Work instructions
Below are the entries; give again exactly the lines from the one mentioning "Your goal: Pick" through the one mentioning "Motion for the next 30", inclusive.

Records for the exercise
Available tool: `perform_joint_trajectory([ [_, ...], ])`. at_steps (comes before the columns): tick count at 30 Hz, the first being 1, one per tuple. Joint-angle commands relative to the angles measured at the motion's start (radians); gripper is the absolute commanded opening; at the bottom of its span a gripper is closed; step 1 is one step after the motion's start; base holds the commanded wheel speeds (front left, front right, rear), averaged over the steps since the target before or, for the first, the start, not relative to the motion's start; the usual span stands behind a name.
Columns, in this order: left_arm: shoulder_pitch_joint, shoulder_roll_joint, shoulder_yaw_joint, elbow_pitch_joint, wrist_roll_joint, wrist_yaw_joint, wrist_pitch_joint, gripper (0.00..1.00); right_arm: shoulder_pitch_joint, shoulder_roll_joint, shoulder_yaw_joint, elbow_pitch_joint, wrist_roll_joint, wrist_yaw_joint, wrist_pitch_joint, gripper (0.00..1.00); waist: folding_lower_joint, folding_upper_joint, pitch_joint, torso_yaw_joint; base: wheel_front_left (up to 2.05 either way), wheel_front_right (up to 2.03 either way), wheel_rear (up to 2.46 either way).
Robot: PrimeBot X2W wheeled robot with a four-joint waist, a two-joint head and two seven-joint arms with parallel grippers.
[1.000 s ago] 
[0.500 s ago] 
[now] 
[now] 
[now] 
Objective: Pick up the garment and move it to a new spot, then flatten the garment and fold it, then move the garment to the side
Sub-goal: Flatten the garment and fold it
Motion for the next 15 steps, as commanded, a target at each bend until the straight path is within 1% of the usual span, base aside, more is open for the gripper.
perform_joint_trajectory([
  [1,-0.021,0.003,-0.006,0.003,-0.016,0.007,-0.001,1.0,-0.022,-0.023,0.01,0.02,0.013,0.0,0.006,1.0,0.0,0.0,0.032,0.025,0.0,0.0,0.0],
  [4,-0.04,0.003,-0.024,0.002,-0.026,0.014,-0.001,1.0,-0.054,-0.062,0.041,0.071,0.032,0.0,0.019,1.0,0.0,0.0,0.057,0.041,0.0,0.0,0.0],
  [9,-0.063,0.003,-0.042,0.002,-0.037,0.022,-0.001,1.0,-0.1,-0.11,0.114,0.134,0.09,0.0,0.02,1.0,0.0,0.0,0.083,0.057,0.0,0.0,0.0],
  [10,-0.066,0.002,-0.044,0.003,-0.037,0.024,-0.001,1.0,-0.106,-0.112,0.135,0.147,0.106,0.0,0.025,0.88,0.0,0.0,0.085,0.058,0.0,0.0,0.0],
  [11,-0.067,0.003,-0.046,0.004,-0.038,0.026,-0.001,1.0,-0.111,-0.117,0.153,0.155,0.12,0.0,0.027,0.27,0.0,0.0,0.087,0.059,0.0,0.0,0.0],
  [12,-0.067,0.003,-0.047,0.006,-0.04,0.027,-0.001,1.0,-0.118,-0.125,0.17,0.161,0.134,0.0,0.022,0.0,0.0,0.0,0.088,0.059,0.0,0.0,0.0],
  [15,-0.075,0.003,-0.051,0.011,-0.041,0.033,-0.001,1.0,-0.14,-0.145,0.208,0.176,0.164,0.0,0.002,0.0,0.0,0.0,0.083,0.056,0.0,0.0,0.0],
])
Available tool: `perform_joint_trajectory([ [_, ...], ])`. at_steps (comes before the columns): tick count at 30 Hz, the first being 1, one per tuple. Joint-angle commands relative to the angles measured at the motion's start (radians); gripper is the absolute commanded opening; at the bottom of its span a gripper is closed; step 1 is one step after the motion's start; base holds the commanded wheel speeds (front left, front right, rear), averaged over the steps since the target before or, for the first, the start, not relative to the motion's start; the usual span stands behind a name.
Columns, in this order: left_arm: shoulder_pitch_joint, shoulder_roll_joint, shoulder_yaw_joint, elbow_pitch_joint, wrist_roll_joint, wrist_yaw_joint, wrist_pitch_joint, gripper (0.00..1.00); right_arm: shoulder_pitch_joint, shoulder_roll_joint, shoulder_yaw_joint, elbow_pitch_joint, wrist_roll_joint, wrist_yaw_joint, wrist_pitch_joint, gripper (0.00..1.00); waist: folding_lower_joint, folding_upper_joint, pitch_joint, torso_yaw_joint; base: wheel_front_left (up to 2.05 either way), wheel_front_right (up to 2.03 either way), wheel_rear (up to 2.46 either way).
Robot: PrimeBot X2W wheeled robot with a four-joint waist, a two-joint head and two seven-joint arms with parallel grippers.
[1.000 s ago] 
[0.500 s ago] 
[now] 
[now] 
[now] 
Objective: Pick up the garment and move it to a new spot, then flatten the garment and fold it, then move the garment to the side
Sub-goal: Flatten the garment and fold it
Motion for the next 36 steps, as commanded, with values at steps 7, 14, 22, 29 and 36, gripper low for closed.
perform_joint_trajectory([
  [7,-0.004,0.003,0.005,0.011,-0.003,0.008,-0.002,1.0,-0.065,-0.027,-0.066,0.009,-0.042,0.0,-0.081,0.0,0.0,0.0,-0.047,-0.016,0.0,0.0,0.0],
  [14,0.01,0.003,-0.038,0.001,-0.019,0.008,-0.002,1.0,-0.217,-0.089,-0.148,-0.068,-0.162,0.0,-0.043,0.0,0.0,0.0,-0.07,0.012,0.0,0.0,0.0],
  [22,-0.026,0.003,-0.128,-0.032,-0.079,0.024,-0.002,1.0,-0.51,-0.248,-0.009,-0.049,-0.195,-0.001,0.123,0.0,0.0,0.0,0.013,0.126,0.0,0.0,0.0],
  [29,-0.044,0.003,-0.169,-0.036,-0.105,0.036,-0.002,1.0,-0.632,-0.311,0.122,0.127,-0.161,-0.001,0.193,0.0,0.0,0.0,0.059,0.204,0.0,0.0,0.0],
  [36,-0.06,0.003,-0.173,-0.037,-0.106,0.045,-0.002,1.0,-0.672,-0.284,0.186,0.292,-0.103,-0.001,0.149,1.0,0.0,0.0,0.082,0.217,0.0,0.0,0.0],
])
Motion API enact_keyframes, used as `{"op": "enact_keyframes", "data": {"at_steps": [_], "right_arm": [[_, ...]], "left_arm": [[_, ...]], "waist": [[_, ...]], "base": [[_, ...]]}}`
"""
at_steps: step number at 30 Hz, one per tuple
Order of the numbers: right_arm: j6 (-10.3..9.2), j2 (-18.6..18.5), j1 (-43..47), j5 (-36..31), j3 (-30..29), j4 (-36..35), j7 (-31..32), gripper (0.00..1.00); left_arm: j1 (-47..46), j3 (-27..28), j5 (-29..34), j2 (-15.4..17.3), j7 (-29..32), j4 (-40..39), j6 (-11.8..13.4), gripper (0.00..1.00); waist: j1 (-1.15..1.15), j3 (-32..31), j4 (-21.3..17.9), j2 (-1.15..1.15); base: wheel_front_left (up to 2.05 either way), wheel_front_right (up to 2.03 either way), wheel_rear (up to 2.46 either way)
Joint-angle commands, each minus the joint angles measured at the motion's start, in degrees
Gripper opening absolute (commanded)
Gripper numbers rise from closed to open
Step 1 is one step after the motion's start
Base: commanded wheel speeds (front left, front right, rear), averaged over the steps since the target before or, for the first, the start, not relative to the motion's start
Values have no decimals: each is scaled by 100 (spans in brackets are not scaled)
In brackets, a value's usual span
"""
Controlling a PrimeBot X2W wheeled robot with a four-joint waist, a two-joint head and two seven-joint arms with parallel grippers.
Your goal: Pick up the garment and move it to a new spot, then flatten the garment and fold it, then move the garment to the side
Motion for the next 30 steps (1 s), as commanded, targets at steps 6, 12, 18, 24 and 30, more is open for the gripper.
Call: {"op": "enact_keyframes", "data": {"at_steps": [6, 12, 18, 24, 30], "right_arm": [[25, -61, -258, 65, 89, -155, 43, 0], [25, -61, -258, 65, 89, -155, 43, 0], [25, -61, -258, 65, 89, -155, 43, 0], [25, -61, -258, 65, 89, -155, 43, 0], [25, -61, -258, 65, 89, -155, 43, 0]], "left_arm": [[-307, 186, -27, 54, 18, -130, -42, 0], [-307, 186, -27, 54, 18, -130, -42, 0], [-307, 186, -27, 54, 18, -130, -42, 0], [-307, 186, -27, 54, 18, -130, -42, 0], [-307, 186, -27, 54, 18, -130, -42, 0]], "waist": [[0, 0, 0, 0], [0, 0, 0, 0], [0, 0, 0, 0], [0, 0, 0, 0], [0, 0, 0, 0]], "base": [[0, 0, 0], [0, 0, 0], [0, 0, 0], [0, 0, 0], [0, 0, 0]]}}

Written solution
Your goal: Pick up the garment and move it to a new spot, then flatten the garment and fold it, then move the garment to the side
Motion for the next 30 steps (1 s), as commanded, targets at steps 6, 12, 18, 24 and 30, more is open for the gripper.

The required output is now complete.